A grocery clerk is deep in the leafy trenches of the produce aisle probably having a more meaningful relationship with romaine than with actual humans when a customer strolls up and drops a bombshell request: “Can I just get half a head of lettuce?”
The clerk blinks like he’s been asked to split an atom.
“Uh, no. We sell lettuce whole. Not half-baked… or half-leafed.”
Customer, unfazed: “Fine. Go fetch your manager. I’ll ask him.”
Clerk storms off, muttering under his breath.
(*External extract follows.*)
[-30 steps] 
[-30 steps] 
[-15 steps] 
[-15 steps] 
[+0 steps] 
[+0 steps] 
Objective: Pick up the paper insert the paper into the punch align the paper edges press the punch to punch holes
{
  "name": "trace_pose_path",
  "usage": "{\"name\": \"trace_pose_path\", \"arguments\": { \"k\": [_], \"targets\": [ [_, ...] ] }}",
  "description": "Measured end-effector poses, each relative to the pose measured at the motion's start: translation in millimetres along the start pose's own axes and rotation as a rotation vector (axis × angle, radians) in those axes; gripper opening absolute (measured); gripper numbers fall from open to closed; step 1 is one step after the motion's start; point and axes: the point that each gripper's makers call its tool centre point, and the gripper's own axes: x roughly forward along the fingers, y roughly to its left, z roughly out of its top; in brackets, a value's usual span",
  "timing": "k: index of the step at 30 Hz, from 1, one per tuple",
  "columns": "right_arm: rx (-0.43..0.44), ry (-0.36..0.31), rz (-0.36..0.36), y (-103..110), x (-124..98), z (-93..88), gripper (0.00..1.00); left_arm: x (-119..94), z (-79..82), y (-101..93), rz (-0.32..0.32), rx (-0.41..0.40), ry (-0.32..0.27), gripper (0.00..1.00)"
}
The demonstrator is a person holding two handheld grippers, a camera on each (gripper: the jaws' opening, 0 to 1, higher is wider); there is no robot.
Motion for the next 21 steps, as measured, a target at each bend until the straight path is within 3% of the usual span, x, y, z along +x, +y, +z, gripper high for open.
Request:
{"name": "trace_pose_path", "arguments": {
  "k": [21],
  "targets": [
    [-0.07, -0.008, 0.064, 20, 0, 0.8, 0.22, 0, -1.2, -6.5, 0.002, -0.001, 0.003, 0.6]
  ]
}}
He finds the manager and hisses:
“Dude, there’s some total walnut out there demanding half a head of lettuce”
…then freezes.
Because standing right behind him, arms crossed and eyebrow arched like a disappointed garden gnome, is the customer.
In a flash of improv genius (or sheer panic), the clerk spins around, beams like a game show host, and announces:
“AND this fine gentleman would like to purchase the other half! It’s a lettuce love story!”
Later, after the customer departs, the manager claps him on the back:
“Smooth recovery! Where’d you learn to think on your feet like that?”
“Brazil,” says the kid proudly.
“Brazil? Beautiful place! Why’d you leave?”
Kid shrugs: “Eh… back home, it’s either soccer gods or sirens in sequins. No in-between.”
Manager’s face darkens. “…My wife is from Brazil.”
Without skipping a single heartbeat, the kid leans in, eyes twinkling:
“No way! Which club does she play for?”